Les réserves que nous émettons sur cet aspect du projet sont évidemment liées à notre crainte de voir le critère « rentabilité » devenir l’objectif principal de cet équipement, ce qui pourrait avoir une incidence sur le prix futur des places. Je sais que ce n’est pas l’exploitant qui fixera la tarification, mais si l’on demande plus à l’OM, il est probable que le club répercute sur les billets cette charge supplémentaire. Dans le rapport, il est ainsi clairement dit que l’une des priorités de la restructuration est la création de 5 000 places supplémentaires transformées en (je cite) « sièges à prestation » destinés à rapporter plus de 150 à 200€ à chaque match.

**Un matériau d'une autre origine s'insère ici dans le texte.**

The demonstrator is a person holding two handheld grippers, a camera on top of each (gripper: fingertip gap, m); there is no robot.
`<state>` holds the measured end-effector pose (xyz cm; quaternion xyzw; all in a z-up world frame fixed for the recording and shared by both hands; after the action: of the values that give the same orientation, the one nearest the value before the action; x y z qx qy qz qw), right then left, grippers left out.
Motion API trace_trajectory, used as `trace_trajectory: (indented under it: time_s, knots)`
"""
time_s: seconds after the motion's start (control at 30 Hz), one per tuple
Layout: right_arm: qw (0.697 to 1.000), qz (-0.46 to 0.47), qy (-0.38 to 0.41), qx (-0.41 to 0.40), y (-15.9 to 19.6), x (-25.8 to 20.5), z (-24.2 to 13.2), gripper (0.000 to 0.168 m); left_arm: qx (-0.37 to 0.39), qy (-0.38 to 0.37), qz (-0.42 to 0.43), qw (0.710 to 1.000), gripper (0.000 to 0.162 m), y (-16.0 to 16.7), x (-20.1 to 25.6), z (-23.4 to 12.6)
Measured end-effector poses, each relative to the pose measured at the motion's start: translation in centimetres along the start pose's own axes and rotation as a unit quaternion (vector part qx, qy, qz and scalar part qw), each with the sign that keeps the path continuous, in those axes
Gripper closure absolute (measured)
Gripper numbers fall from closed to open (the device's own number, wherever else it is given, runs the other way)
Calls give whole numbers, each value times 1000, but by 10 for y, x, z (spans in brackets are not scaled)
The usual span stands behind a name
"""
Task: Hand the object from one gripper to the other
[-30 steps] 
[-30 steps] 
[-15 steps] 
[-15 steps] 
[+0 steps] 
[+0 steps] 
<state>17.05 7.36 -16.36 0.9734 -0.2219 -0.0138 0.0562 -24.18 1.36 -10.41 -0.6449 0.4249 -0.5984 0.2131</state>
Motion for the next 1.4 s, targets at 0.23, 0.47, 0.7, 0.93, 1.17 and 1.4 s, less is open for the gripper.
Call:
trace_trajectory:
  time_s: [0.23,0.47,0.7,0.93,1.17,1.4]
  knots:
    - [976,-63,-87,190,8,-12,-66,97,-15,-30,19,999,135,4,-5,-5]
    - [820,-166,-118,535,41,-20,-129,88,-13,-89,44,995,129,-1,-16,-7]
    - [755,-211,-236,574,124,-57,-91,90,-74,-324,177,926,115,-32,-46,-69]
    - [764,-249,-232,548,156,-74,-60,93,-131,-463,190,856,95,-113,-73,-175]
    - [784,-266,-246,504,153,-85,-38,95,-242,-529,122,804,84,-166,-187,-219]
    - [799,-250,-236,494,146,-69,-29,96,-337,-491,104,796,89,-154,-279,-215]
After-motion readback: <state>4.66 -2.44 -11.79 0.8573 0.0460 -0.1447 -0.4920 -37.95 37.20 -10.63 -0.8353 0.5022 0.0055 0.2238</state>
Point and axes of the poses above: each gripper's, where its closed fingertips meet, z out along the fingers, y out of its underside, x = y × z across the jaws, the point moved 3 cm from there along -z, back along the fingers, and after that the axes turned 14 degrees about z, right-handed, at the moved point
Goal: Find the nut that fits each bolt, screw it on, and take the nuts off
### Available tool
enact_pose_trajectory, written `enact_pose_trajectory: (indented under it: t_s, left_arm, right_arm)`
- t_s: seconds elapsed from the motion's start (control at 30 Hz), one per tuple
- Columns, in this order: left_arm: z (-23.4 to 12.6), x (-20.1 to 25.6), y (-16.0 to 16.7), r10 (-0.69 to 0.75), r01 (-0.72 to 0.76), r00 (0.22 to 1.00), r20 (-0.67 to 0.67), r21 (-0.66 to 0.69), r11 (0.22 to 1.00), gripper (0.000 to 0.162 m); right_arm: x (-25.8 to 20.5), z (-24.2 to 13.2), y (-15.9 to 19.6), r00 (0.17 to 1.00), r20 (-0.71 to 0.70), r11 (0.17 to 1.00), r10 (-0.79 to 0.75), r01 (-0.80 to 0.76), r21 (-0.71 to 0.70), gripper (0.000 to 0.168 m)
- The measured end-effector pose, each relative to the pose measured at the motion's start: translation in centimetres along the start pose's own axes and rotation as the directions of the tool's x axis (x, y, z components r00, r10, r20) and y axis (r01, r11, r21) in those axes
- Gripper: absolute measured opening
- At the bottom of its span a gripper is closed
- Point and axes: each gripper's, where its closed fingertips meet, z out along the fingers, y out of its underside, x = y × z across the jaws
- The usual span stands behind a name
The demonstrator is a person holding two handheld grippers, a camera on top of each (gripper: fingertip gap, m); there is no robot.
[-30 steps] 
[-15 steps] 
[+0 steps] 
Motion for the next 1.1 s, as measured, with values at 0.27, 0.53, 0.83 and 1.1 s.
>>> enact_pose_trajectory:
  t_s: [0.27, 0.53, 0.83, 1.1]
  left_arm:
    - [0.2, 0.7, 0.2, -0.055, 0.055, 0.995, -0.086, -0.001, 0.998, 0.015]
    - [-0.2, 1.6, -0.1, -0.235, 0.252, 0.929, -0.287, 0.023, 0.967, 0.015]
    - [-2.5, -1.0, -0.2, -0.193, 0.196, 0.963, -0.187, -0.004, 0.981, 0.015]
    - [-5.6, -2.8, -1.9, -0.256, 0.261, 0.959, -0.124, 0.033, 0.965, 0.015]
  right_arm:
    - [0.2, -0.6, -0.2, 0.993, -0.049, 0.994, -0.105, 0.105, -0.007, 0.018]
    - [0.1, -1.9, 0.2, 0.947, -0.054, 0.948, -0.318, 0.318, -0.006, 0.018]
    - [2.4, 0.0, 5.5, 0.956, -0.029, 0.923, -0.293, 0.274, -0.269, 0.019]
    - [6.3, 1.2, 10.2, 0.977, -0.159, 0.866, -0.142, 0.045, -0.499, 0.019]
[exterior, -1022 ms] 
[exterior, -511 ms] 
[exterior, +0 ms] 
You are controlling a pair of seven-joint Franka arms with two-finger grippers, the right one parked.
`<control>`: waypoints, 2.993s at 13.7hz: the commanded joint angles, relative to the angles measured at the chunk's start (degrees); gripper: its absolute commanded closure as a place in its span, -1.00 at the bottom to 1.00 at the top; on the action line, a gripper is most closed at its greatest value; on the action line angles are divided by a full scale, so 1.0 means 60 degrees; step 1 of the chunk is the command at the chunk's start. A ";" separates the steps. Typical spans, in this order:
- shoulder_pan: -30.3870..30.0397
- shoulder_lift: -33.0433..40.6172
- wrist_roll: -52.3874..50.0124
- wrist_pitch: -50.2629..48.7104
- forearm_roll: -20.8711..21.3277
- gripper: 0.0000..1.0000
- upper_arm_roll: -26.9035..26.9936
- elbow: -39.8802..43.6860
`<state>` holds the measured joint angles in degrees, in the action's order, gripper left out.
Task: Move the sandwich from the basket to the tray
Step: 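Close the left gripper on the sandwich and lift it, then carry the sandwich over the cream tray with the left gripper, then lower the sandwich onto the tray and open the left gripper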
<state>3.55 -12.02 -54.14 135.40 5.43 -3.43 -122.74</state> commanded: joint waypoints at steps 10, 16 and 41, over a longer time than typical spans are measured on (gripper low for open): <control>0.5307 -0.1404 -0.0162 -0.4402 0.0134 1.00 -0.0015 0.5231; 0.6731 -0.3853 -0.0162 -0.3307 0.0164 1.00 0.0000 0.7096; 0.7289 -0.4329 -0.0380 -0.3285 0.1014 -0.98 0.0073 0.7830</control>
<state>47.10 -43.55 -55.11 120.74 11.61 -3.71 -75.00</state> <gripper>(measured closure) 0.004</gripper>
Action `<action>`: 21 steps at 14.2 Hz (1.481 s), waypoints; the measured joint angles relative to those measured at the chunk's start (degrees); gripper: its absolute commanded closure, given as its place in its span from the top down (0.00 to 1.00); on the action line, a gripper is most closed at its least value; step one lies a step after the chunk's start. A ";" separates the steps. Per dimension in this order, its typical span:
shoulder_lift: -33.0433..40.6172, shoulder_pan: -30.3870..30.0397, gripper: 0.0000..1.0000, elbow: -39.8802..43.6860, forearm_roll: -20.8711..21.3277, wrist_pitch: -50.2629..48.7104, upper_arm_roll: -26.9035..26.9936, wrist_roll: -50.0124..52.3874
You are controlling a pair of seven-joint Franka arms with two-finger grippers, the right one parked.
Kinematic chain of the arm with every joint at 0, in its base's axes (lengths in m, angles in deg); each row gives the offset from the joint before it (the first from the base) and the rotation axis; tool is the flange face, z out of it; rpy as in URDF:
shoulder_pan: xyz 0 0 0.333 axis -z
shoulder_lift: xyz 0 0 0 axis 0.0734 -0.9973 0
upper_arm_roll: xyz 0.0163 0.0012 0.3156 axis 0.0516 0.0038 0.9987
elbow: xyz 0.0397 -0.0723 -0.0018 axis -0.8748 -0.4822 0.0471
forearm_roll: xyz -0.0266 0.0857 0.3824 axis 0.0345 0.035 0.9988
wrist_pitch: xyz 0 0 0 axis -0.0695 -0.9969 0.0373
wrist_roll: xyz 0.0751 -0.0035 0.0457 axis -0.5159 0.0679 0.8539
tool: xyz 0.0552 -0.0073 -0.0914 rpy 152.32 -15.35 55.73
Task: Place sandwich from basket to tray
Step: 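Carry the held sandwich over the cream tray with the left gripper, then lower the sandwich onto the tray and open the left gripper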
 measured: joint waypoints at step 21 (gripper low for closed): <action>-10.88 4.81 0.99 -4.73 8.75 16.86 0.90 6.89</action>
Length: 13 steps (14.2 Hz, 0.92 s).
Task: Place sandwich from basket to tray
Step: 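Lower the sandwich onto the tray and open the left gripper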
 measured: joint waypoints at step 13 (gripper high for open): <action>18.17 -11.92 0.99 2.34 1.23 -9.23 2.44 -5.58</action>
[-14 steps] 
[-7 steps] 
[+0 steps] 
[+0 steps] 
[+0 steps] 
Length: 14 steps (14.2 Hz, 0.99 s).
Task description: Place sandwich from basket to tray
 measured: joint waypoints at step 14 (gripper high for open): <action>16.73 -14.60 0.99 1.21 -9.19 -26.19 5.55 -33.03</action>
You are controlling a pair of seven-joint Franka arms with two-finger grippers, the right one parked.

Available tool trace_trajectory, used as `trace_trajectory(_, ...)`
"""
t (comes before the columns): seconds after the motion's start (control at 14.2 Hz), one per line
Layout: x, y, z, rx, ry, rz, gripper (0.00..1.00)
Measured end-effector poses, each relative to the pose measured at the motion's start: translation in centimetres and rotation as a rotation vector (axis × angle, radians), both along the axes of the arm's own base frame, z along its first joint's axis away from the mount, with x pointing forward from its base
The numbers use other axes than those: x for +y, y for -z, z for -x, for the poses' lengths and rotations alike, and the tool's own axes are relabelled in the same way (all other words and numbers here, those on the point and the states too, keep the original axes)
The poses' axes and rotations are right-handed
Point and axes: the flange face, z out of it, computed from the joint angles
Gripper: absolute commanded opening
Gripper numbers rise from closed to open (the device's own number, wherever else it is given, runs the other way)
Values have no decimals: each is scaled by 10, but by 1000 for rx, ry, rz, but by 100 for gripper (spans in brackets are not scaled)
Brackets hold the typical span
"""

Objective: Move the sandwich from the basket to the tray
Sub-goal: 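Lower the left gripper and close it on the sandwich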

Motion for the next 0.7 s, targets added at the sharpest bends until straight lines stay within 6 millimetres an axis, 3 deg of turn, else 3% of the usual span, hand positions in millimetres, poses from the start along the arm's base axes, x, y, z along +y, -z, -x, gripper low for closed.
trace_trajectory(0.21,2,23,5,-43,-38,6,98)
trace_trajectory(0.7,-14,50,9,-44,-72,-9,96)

Pour éviter de peser sur le budget de la Ville qui est déjà tendu, vous accordez à l’opérateur privé un important droit à construire pour 40 000 m2 autour du stade. Vous savez certainement que le même type de projet vient d’échouer à Strasbourg, car l’investisseur privé, confronté à la crise, demandait une rallonge supplémentaire de 100 millions € aux collectivités ! Je partage évidemment le souci de la ville d’économiser l’argent public dans cette opération, mais je ne voudrais pas que, avec ce montage plutôt complexe, nous devions payer autant, voir plus, sous la forme de redevance pendant 35 années… Il est donc essentiel que notre collectivité soit extrêmement prudente dans les engagements qu’elle s’apprête à prendre tant avec le futur exploitant du stade qu’avec le club qui lui louera cet équipement.

Il faut aussi impérativement que la ville se donne tous les moyens de contrôler cet énorme projet immobilier qui va bouleverser le quartier. Il nous faut exiger un projet urbain cohérent et durable auquel devront être largement associés tous les marseillais. Une réflexion d’ensemble s’impose entre autres quant à l’accessibilité du site par les transports collectifs ainsi qu’au contenu de sa vocation commerciale.

Il y a enfin un dernier problème que nous pose ce contrat de partenariat. Je veux parler du « naming right ». Derrière ce nom étrange se cache le fait que le futur exploitant du stade vendra au plus offrant le nom du « stade Vélodrome » qui sera ensuite affublé d’un nom aussi poétique que «Adidas Arena» ou (au hasard) «Bouygues Stadium».

Connaissant votre attachement à l’histoire de Marseille au XXème siècle, je suis sûr, Monsieur le Maire, que vous comprendrez que nous atteignons là un stade (...) infranchissable. Voulez-vous que l’on se souvienne de vous comme celui qui aura vendu, si ce n’est le stade, mais le nom du stade à un exploitant privé ? Nous ne sommes pas ici dans l’anecdotique mais dans le symbolique. Et dans notre ville méditerranéenne, les symboles ont une grande importance. Le stade Vélodrome, construit en 1937, est notre patrimoine commun comme l’est son nom. Le débaptiser au nom de la seule religion de l’argent, c’est défigurer l’image de notre ville. Nous souhaitons donc que le futur exploitant du stade Vélodrome ne touche pas son nom.

Vous l’avez compris, notre jugement sur le principe du contrat de partenariat est nuancé. Il répond à des objectifs que nous partageons et à des contraintes que nous connaissons. Mais il comporte aussi des incertitudes tant sur son coût réel pour la collectivité, que sur ses conséquences à moyen terme sur le prix des places. Enfin le projet immobilier qui lui est associé devra être parfaitement maîtrisé par notre collectivité et s’insérer dans un grand projet urbain durable.

Nous voterons donc pour ce rapport tout en restant extrêmement vigilants sur la suite. Je souhaite bien évidemment que des membres de notre groupe fassent partie de la commission qui pilotera l’ensemble de la démarche et qui sera associée au « dialogue compétitif » qui va s’instaurer avec le ou les futurs candidats.

Nous ne sommes qu’au début d’un long processus. Notre assemblée devra se prononcer dans 12 à 15 mois sur un montage plus précis et sur un projet plus concret. Nous espérons qu’il permettra d’éclaircir les quelques zones d’ombre que je viens de mettre en évidence.